Keywords

1 Introduction

The progress of real time Lidar sensors, such as rotating multi-beam (RMB) Lidar scanners, open several new possibilities in comprehensive environment perception for autonomous vehicles (AV) and mobile city surveillance platforms. On one hand, RMB Lidars directly provide instant 3D (i3D) information facilitating the detection of moving street objects and environmental changes. On the other hand, with registering the i3D measurements to a detailed 3D city map, the detected objects and changes can be accurately localized and mapped to a geo-referred global coordinate system.

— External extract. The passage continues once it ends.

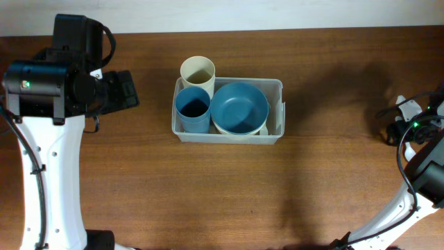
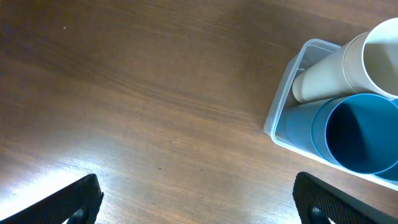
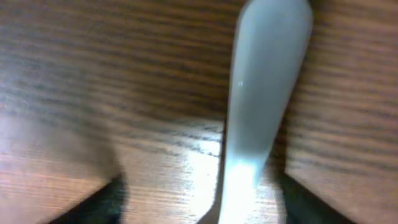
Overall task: Pack container
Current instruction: 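Lower the right gripper onto the white fork and grip it, then lift the fork, carry it left and lower it beside the spoon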
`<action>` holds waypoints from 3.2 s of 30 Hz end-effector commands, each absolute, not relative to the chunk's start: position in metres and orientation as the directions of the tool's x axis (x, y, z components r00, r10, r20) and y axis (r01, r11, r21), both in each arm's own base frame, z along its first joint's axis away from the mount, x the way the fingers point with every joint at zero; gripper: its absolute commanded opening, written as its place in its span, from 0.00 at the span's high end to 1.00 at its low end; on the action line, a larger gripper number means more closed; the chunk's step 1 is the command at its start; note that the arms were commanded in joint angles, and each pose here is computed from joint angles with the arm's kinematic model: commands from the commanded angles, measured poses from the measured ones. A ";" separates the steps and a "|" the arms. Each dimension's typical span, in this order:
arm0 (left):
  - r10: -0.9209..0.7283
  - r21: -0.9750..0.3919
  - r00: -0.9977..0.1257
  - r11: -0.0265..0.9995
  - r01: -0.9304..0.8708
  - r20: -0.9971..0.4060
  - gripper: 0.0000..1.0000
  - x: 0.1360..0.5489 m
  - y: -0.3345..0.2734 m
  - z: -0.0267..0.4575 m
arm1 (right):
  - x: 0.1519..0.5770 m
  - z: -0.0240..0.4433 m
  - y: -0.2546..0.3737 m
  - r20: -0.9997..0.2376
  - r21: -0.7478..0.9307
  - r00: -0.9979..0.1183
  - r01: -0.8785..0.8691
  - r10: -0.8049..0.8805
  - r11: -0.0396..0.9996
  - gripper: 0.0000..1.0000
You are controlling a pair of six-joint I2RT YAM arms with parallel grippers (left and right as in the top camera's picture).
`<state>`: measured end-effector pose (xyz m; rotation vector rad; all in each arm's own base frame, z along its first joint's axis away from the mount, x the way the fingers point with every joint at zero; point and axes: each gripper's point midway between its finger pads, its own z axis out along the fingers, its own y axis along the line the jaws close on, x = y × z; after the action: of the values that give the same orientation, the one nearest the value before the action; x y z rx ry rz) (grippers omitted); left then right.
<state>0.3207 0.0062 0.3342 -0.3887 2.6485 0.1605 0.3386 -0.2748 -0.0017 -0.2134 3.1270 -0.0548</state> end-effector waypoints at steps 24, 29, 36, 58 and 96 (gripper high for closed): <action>-0.259 0.058 -0.854 0.946 -0.318 -0.451 0.00 0.322 0.010 0.332 | 0.407 0.061 -0.253 -0.109 -0.118 -0.992 0.080 0.067 0.990 0.96; -0.259 0.058 -0.854 0.946 -0.318 -0.451 0.00 0.322 0.010 0.332 | 0.463 0.136 -0.200 -0.269 -0.072 -0.955 0.145 0.121 0.987 0.96; -0.259 0.058 -0.854 0.946 -0.318 -0.451 0.00 0.322 0.010 0.332 | 0.489 0.217 -0.065 -0.356 0.149 -0.923 0.097 0.144 0.984 0.96; -0.259 0.058 -0.854 0.946 -0.318 -0.451 0.00 0.323 0.010 0.332 | 0.447 0.200 0.118 -0.168 0.166 -0.982 0.056 0.084 0.985 0.96; -0.259 0.058 -0.854 0.946 -0.318 -0.451 0.00 0.323 0.010 0.332 | 0.414 0.127 0.131 0.045 0.088 -0.997 0.065 0.062 0.994 0.83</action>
<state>0.3210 0.0062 0.3339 -0.3886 2.6493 0.1607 0.4145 0.1297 0.1302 0.1004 3.1781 0.1683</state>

Using new generation Geo-Information Systems, several major cities maintain from their entire road network dense and accurate 3D point cloud models obtained by Mobile Laser Scanning (MLS) technology. As a possible future utilization, these MLS point clouds can be efficiently considered by the AV’s onboard i3D environment sensing modules as highly detailed reference background models. In this context, change detection between the instantly sensed RMB Lidar measurements and the MLS based reference environment model appears as a crucial task, which indicates a number of key challenges.

Fig. 1.
figure 1

Overview on the proposed approach: based on reference MLS data (a, b), the goal is separation of static scene elements and moving objects/changes on instant RMB Lidar frames (c)

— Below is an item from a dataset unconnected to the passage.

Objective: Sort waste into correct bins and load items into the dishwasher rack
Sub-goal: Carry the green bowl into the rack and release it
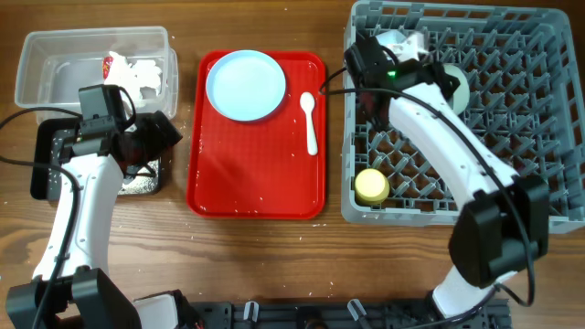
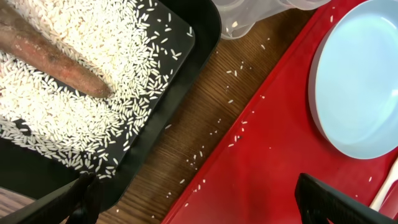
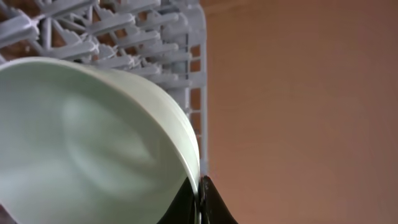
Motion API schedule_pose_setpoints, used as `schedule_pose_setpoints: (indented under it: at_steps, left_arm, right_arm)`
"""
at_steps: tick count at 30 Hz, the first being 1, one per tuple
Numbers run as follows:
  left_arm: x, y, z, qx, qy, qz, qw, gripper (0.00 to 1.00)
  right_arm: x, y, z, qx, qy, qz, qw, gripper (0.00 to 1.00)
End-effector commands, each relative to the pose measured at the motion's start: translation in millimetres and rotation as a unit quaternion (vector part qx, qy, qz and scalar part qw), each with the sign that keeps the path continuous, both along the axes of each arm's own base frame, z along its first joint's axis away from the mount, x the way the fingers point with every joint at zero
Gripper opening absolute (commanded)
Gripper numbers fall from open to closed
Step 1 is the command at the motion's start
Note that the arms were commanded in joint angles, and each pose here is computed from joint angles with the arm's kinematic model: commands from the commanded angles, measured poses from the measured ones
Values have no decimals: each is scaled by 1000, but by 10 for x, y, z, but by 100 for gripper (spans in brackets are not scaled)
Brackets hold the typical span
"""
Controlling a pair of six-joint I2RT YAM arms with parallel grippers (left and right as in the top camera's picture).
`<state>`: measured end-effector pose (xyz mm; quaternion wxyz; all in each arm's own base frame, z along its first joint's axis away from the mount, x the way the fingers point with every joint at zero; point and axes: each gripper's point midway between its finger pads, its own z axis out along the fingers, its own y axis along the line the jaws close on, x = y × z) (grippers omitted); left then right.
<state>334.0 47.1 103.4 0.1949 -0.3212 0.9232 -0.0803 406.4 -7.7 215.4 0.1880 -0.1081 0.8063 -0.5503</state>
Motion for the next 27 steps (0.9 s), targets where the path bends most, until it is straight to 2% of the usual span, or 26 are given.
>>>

Particularly, there is a significant difference in the quality and the density characteristics of the i3D and MLS point clouds, due to a trade-off between temporal and spatial resolution of the available 3D sensors. RMB Lidar scanners, such as the Velodyne HDL-64 provide sequences of full-view point cloud frames with 10–15 fps, and the size of the transferable data is also limited enabling real time processing. As a consequence the measurements have a low spatial density, which quickly decreases as a function of the distance from the sensor, and the point clouds may exhibit particular patterns typical to sensor characteristic, such as the ring patterns of the Velodyne sensor (see Fig. 1(c)). Although the 3D measurements are quite accurate (up to few cms) in the sensor’s local coordinate system, the global positioning error of the vehicles may reach several meters in city regions with poor GPS signal coverage.

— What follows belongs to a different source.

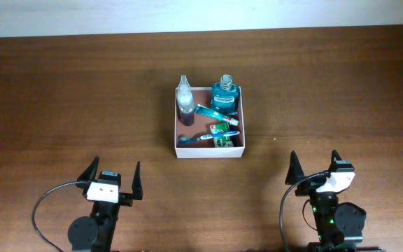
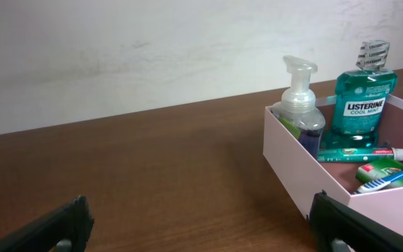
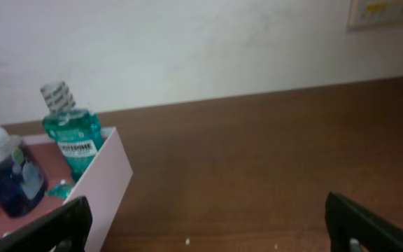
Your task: Pack container
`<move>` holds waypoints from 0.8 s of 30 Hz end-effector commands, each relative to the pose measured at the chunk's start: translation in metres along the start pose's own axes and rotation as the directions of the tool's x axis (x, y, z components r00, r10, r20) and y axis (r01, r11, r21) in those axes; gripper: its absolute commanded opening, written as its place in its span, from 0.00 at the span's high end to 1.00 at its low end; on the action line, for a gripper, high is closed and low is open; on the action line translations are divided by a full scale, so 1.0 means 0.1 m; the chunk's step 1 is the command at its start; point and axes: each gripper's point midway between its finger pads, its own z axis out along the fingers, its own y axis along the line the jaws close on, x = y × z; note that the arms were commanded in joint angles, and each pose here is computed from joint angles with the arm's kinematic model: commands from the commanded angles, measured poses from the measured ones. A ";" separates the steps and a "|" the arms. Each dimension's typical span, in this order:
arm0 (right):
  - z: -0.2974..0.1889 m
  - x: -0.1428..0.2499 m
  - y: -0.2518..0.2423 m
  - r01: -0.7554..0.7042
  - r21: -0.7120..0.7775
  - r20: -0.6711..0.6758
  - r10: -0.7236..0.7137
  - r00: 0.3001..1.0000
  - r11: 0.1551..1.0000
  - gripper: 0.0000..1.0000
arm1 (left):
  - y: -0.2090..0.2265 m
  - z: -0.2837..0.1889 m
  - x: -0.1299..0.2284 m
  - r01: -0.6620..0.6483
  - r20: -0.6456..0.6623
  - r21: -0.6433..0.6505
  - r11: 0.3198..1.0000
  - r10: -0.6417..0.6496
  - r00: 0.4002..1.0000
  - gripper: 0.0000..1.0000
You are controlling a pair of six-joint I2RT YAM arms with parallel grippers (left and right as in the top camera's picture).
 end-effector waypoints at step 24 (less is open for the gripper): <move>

Recent MLS system such as the Riegl VMX450 are able to provide dense and accurate point clouds from the environment with homogeneous scanning of the surfaces (Fig. 1(a) and (b)) and a nearly linear increase of points as a function of the distance. The point density of MLS point clouds is with 2–3 orders of magnitude higher than the density of i3D scans which makes direct point-by-point comparison inefficient. On the other hand, due to the sequential environment scanning process, the result of MLS is a static environment model, which can be updated typically with a period of 1–2 years in large cities. Therefore, apart from the changes caused by moving objects we must expect various differences caused by environmental changes such us altering the buildings and street furniture, or seasonal changes of the tree-crowns or bushes etc.

2 Previous Work

In the recent years various techniques have been published for change detection in point clouds, however, the majority of the approaches rely on dense terrestrial laser scanning (TLS) data recorded from static tripod platforms [6, 8]. As explained in [8], classification based on calculation of point-to-point distances may be useful for homogeneous TLS and MLS data, where changes can be detected directly in 3D. However, the point-to-point distance is very sensitive to varying point density, causing degradation in our addressed i3D/MLS cross-platform scenario. Instead, [8] follows a ray tracing and occupancy map based approach with estimated normals for efficient occlusion detection, and point-to-triangle distances for more robust calculation of the changes. Here the Delaunay triangulation step may mean a critical point, especially in noisy and cluttered segments of the MLS point cloud, which are unavoidably present in a city-scale project. [6] uses a nearest neighbor search across segments of scans: for every point of a segment they perform a fixed radius search of 15 cm in the reference cloud. If for a certain percentage of segment points no neighboring points could be found for at least one segment-to-cloud comparison, the object is labeled there as moving entity. A method for change detection between MLS point clouds and 2D terrestrial images is discussed in [5]. An approach dealing with purely RMB Lidar measurements is presented in [7], which use a ray tracing approach with nearest neighbor search. A voxel based occupancy technique is applied in [4], where the authors focus on detecting changes in point clouds captured with different MLS systems. However, the differences in data quality of the inputs are less significant than in our case.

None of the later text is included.